Work order =
This exercise calls for every line of the data below with the string "white" in it.

Supplied records =

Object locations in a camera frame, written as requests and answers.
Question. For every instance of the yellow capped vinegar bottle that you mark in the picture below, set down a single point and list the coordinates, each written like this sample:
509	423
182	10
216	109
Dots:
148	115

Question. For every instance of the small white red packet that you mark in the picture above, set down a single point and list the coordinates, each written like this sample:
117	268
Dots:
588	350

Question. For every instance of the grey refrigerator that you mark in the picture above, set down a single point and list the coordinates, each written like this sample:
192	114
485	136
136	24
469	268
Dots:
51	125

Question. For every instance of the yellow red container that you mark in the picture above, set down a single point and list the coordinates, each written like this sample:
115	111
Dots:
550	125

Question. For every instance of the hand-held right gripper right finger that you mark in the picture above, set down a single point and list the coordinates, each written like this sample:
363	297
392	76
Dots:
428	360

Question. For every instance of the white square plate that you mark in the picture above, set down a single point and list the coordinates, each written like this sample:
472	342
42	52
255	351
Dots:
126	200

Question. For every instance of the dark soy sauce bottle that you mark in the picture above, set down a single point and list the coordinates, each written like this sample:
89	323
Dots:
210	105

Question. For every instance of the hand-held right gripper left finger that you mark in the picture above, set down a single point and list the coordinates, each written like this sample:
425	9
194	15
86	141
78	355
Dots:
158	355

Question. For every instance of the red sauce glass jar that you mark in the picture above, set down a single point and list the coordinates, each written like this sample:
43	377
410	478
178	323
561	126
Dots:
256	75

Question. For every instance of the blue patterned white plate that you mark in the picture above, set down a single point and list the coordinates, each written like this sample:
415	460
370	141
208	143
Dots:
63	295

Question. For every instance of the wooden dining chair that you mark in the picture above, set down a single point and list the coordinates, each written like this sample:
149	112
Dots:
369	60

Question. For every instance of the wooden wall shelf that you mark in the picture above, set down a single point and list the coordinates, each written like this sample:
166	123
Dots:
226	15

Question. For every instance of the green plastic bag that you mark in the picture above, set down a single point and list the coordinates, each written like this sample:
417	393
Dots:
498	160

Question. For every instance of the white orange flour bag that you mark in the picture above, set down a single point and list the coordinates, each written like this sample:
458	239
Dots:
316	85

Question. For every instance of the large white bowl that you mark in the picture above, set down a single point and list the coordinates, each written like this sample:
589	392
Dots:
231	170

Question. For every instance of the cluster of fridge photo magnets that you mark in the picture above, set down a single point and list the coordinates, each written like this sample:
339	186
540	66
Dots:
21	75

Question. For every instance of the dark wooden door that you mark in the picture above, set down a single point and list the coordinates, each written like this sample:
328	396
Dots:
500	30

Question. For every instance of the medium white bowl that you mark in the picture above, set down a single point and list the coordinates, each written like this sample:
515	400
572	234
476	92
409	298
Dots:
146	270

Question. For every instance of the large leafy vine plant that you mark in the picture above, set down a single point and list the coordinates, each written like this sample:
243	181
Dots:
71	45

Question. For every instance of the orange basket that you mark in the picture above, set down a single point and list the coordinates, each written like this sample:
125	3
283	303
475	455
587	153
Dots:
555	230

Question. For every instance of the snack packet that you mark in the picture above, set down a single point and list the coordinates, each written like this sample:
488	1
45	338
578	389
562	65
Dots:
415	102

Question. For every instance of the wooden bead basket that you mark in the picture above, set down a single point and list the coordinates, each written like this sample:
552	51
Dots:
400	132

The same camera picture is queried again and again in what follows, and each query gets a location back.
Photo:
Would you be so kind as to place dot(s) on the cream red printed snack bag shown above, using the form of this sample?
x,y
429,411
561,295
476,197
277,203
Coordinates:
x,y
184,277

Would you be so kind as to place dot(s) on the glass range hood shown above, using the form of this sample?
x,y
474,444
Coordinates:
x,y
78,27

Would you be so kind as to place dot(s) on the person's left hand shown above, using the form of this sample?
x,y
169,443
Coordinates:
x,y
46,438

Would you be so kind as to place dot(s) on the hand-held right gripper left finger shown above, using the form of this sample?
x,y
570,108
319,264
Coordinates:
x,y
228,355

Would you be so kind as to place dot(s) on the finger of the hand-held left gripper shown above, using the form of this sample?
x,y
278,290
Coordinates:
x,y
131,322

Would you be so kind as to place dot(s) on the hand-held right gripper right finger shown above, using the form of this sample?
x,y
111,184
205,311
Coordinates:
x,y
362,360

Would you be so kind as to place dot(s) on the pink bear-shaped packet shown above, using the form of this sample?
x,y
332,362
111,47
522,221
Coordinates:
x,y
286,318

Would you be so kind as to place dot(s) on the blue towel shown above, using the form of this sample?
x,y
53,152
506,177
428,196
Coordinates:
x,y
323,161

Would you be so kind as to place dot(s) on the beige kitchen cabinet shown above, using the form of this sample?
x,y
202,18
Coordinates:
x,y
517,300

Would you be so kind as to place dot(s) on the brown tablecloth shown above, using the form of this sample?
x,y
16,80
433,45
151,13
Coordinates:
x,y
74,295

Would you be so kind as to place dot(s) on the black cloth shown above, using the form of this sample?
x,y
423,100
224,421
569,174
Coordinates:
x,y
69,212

The answer =
Question. For every instance of the small white red packet that you mark in the picture above, set down a single point and list the coordinates, each written like this sample:
Question. For every instance of the white square plate that you mark in the picture above, set down a single point and list the coordinates, each written like this sample:
Question. For every instance of the blue patterned white plate that you mark in the picture above, set down a single point and list the coordinates, each written like this sample:
Question. For every instance of the white orange flour bag that you mark in the picture above, set down a single point and list the coordinates, each written like this sample:
Question. For every instance of the large white bowl that you mark in the picture above, set down a single point and list the coordinates, each written like this sample:
Question. For every instance of the medium white bowl that you mark in the picture above, set down a single point and list the coordinates, each written like this sample:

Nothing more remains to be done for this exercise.